*** Opening of INPUT DATA ***

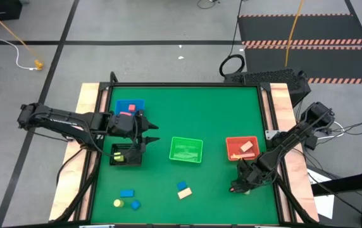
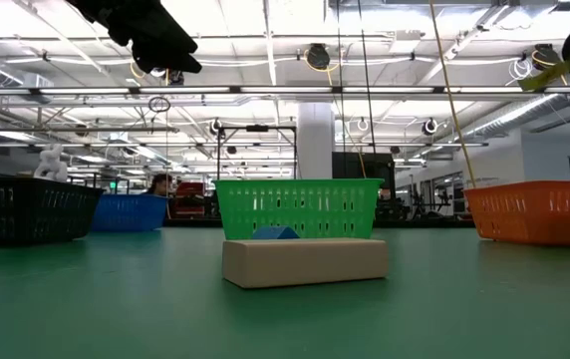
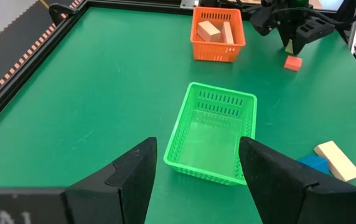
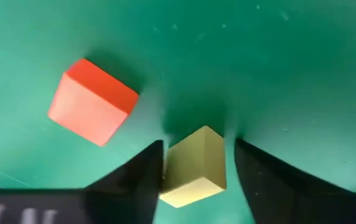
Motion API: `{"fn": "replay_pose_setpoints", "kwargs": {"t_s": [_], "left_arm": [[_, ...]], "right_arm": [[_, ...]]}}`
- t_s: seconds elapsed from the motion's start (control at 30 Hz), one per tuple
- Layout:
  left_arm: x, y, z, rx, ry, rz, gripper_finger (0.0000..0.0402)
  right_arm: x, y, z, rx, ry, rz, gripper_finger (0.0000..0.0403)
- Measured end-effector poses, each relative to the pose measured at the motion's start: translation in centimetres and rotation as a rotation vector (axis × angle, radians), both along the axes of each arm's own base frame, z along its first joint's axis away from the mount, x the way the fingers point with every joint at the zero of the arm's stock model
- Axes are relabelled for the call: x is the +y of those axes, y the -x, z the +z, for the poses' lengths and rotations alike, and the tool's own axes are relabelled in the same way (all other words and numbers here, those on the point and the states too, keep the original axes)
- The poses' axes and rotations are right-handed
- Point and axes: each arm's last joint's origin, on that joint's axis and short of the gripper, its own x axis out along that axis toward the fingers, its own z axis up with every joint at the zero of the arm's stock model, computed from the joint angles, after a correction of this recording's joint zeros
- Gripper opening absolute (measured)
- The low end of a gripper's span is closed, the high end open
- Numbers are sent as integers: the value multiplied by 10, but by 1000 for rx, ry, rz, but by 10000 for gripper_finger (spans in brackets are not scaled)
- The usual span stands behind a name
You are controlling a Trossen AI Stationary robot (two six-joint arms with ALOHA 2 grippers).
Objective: Sort & place blocks by color
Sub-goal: Put the right light green block into the black basket
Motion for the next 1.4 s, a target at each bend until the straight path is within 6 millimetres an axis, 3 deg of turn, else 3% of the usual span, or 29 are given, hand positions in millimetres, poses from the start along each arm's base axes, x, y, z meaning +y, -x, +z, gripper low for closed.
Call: {"fn": "replay_pose_setpoints", "kwargs": {"t_s": [0.23, 0.5, 0.7, 0.9, 1.1, 1.27, 1.4], "left_arm": [[0, 0, 0, 0, 0, 0, 228], [0, -1, 1, -12, -16, -10, 228], [0, -2, 4, -45, -13, -10, 228], [0, -5, 9, -104, -8, -9, 228], [-1, -13, 15, -196, -48, -32, 228], [-6, -26, 9, -195, -211, -122, 227], [-8, -38, 0, -181, -392, -208, 228]], "right_arm": [[1, 0, 1, -4, -16, 11, 38], [-5, -4, 11, -83, -32, -5, 40], [-20, -19, 40, -479, 66, -69, 40], [-42, -32, 72, -881, 313, -69, 40], [-68, -54, 88, -1122, 698, 122, 40], [-88, -86, 104, -1363, 996, 288, 40], [-106, -108, 113, -1611, 1050, 322, 40]]}}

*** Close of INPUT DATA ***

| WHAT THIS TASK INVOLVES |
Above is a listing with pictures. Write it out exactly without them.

| THE ANSWER |
Motion API: `{"fn": "replay_pose_setpoints", "kwargs": {"t_s": [_], "left_arm": [[_, ...]], "right_arm": [[_, ...]]}}`
- t_s: seconds elapsed from the motion's start (control at 30 Hz), one per tuple
- Layout:
  left_arm: x, y, z, rx, ry, rz, gripper_finger (0.0000..0.0402)
  right_arm: x, y, z, rx, ry, rz, gripper_finger (0.0000..0.0403)
- Measured end-effector poses, each relative to the pose measured at the motion's start: translation in centimetres and rotation as a rotation vector (axis × angle, radians), both along the axes of each arm's own base frame, z along its first joint's axis away from the mount, x the way the fingers point with every joint at the zero of the arm's stock model
- Axes are relabelled for the call: x is the +y of those axes, y the -x, z the +z, for the poses' lengths and rotations alike, and the tool's own axes are relabelled in the same way (all other words and numbers here, those on the point and the states too, keep the original axes)
- The poses' axes and rotations are right-handed
- Point and axes: each arm's last joint's origin, on that joint's axis and short of the gripper, its own x axis out along that axis toward the fingers, its own z axis up with every joint at the zero of the arm's stock model, computed from the joint angles, after a correction of this recording's joint zeros
- Gripper opening absolute (measured)
- The low end of a gripper's span is closed, the high end open
- Numbers are sent as integers: the value multiplied by 10, but by 1000 for rx, ry, rz, but by 10000 for gripper_finger (spans in brackets are not scaled)
- The usual span stands behind a name
You are controlling a Trossen AI Stationary robot (two six-joint arms with ALOHA 2 grippers).
Objective: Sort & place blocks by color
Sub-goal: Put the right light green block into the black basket
Motion for the next 1.4 s, a target at each bend until the straight path is within 6 millimetres an axis, 3 deg of turn, else 3% of the usual span, or 29 are given, hand positions in millimetres, poses from the start along each arm's base axes, x, y, z meaning +y, -x, +z, gripper low for closed.
Call: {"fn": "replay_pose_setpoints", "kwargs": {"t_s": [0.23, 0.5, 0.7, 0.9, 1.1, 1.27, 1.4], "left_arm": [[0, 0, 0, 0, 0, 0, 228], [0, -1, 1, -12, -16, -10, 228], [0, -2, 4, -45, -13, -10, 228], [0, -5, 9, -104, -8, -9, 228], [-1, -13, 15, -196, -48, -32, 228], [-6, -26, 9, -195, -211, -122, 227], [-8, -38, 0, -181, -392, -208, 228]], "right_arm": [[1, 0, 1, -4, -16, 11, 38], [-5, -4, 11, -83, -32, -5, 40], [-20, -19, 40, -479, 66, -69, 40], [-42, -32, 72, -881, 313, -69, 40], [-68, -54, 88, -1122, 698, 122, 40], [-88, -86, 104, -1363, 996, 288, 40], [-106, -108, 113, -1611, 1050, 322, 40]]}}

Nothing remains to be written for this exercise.